La república ciudadana es, en última instancia, la recuperación de la soberanía popular. No habrá regeneración democrática sin esa refundación. No bastan los retoques cosméticos ni los discursos vacíos. Es necesaria una movilización ética y cívica, transversal, plural, valiente. Porque si no somos nosotros, ¿quién? Si no es ahora, ¿cuándo?

España necesita una democracia de verdad. No de cartón piedra, no de plató televisivo, no de aparato burocrático. Necesita ciudadanos despiertos, responsables y activos. Porque la democracia, si no se defiende, se pierde. Y la historia demuestra que los pueblos que renuncian a su soberanía acaban sometidos. Por eso, esta llamada no es solo una denuncia: es una invitación a resistir, a actuar y a reconstruir. Desde abajo, desde dentro, desde la conciencia. Porque otra España es posible. Y necesaria. 

Mi país es mi hogar.

Si alguien cree que, por su ideología o por coincidir con el partido —o partidos— que hoy gobiernan, este país es solo suyo, está profundamente equivocado. Esa arrogancia, llevada al extremo, ya nos costó una guerra civil.

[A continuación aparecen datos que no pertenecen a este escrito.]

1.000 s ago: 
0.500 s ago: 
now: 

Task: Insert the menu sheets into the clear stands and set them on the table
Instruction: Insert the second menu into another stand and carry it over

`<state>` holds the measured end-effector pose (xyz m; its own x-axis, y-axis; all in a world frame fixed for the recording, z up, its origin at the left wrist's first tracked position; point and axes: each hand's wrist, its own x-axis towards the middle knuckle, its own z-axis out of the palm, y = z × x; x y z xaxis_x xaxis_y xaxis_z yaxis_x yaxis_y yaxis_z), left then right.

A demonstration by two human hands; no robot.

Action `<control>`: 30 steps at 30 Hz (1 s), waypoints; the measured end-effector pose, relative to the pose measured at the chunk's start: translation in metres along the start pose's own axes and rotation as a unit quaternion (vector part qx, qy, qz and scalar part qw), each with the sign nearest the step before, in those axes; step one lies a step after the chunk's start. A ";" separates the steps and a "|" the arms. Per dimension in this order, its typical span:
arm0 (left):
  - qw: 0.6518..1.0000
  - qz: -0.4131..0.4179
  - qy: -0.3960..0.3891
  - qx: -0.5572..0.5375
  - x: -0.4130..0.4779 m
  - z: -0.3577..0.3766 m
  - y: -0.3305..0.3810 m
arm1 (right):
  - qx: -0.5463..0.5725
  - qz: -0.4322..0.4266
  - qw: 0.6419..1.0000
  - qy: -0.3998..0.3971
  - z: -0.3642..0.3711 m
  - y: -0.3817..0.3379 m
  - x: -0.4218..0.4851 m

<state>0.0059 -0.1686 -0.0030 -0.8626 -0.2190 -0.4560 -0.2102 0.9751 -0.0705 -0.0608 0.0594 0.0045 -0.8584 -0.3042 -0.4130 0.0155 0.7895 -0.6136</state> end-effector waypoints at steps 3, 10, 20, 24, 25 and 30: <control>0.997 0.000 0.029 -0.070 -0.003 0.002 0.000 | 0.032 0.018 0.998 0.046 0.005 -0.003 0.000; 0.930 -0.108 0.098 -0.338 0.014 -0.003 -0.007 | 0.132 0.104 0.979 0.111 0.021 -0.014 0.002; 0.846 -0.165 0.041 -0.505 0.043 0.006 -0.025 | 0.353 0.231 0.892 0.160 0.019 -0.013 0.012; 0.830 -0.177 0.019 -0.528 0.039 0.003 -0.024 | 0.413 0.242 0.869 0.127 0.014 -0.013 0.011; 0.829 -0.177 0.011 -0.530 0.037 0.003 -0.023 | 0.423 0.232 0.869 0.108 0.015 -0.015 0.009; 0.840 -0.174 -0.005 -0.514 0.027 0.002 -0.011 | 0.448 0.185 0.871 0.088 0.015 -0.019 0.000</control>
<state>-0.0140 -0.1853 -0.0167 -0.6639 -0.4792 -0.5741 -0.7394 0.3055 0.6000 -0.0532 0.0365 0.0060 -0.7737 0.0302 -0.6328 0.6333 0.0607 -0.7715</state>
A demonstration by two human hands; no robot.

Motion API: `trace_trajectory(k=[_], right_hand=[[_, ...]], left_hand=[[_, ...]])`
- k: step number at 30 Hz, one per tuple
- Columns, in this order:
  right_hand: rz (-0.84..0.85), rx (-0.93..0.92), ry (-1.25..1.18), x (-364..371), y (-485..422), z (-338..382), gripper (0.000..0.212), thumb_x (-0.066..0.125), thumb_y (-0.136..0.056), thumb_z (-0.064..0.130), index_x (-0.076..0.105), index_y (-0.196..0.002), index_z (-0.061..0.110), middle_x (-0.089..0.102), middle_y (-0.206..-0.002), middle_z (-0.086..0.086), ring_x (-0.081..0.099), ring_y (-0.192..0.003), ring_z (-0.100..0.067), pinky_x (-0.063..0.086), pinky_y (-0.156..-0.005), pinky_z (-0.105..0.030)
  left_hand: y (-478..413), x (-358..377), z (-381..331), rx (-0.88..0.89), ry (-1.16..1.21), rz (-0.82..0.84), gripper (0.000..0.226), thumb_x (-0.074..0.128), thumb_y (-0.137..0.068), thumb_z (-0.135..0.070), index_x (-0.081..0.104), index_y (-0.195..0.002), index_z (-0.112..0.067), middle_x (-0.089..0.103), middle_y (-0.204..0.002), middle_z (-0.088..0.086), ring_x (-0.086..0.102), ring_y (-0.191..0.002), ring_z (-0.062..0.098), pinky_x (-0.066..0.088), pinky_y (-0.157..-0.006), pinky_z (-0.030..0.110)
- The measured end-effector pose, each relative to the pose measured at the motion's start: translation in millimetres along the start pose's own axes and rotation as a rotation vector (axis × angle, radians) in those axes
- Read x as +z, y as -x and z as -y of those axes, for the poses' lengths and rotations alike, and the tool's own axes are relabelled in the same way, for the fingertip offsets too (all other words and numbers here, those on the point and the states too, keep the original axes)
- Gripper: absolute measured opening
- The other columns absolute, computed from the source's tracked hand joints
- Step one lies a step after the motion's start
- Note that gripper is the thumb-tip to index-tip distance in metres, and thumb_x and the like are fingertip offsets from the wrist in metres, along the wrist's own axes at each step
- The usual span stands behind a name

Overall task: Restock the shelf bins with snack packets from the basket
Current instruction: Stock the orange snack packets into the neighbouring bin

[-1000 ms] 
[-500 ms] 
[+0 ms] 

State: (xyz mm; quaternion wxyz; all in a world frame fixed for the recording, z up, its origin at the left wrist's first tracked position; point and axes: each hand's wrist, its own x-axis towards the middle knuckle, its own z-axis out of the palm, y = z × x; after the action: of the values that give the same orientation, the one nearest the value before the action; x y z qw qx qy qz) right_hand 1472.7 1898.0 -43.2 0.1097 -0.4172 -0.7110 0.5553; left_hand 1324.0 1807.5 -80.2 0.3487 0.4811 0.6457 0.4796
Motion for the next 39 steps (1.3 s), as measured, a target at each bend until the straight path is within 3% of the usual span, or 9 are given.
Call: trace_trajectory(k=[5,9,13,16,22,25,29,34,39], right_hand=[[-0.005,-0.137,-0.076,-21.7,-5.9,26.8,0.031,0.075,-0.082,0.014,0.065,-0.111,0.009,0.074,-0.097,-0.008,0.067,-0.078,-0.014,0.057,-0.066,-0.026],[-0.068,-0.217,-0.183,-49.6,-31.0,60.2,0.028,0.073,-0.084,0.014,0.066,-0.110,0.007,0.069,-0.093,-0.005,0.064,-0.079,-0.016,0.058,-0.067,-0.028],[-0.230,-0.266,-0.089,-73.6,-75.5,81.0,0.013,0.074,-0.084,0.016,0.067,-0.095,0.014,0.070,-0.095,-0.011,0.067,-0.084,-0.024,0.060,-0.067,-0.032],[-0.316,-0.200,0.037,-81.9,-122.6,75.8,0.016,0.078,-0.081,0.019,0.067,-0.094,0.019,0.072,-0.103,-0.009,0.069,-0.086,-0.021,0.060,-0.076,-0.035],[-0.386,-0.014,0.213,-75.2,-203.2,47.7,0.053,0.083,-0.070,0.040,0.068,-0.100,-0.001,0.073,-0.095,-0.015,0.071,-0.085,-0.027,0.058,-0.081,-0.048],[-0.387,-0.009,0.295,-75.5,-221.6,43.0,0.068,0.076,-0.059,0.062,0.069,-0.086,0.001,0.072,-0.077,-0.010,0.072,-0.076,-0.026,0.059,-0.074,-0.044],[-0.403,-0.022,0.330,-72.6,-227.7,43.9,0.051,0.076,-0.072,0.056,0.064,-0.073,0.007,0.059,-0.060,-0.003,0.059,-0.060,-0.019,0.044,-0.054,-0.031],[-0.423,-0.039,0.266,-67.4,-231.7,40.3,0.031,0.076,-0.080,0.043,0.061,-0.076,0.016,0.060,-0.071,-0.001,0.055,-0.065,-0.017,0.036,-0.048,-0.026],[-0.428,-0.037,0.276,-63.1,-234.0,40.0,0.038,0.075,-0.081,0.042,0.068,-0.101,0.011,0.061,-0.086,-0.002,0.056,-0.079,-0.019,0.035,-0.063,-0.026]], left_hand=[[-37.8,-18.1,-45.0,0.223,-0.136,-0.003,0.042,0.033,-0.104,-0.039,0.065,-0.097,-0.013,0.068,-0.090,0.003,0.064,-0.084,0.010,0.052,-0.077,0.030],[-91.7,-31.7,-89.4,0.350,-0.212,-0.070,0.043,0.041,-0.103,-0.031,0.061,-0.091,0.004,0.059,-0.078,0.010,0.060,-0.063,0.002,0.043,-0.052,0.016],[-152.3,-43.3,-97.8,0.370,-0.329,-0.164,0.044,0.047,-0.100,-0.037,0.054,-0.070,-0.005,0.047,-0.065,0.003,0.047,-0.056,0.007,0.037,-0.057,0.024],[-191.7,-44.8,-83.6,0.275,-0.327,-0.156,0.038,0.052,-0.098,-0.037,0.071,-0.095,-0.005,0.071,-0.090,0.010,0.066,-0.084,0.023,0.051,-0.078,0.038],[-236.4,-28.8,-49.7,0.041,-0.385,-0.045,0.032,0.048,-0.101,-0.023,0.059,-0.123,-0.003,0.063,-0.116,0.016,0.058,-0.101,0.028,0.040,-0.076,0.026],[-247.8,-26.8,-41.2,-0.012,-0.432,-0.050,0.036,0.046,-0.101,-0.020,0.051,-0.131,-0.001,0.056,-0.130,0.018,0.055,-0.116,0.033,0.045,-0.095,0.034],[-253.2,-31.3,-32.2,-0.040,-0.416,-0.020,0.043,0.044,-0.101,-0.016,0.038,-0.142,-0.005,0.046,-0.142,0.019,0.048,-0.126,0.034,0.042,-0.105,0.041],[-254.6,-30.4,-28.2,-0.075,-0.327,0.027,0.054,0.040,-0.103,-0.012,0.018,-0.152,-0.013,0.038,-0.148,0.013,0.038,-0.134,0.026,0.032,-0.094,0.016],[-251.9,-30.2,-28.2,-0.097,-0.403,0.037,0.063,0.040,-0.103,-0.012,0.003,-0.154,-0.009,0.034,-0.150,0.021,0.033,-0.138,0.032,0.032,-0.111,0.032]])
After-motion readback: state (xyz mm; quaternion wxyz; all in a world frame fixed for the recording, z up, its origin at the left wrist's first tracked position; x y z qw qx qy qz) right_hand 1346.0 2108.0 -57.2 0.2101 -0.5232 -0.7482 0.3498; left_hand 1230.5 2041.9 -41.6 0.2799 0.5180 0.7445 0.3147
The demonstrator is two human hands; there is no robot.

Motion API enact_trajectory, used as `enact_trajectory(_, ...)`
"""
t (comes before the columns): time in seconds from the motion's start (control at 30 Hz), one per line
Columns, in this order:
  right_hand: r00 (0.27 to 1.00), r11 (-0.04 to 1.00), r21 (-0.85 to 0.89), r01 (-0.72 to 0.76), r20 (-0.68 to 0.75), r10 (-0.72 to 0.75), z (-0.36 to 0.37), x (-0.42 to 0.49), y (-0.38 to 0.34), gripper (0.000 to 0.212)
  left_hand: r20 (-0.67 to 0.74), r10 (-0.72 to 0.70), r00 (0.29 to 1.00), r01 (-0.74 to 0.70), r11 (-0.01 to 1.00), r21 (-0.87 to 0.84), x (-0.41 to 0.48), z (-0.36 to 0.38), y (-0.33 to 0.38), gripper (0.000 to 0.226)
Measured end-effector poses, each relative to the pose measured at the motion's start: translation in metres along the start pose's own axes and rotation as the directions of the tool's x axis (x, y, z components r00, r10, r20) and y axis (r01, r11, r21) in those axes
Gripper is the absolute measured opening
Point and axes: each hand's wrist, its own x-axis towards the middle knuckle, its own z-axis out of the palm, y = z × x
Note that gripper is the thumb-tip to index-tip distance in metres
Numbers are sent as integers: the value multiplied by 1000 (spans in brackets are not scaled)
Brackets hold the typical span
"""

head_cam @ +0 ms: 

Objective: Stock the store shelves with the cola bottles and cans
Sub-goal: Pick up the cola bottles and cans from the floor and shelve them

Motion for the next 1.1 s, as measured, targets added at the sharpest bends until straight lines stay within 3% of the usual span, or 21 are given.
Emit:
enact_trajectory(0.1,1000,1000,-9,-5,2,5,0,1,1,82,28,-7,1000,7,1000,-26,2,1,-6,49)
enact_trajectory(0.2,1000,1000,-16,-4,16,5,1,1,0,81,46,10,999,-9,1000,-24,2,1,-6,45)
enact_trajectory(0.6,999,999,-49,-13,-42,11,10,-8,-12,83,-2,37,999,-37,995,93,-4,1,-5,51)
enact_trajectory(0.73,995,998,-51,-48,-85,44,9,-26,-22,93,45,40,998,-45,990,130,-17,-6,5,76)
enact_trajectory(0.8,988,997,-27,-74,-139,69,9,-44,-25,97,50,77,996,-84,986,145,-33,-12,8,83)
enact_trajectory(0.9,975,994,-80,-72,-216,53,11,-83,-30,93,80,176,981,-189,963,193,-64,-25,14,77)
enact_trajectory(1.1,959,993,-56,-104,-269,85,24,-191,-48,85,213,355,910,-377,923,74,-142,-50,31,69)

España no pertenece a ninguna ideología. Es el hogar de todos. Y cuando se olvida eso, el hogar se convierte en campo de batalla.

Abandonad las trincheras partidistas. Pensad en vuestros hijos. En vuestros nietos. En qué país van a heredar si seguimos confundiendo el poder con la verdad, y la ideología con la patria.

Hoy he enviado formalmente, a través del Defensor del Pueblo, este ensayo, acompañado de una carta personal dirigida a Su Majestad el Rey, así como otra al propio Defensor. En ella, le he solicitado que traslade este escrito también a todos los grupos parlamentarios con representación en el Congreso de los Diputados y en el Senado.

Este acto no es una simple queja, sino una llamada a la responsabilidad. Porque si las instituciones ya no escuchan al ciudadano, ¿a quién responden? Y si los poderes del Estado siguen ignorando el malestar cívico, ¿qué legitimidad les queda?

Comparto aquí públicamente los documentos enviados, como prueba de que he alzado la voz. Porque callar es claudicar. Y rendirse no es una opción.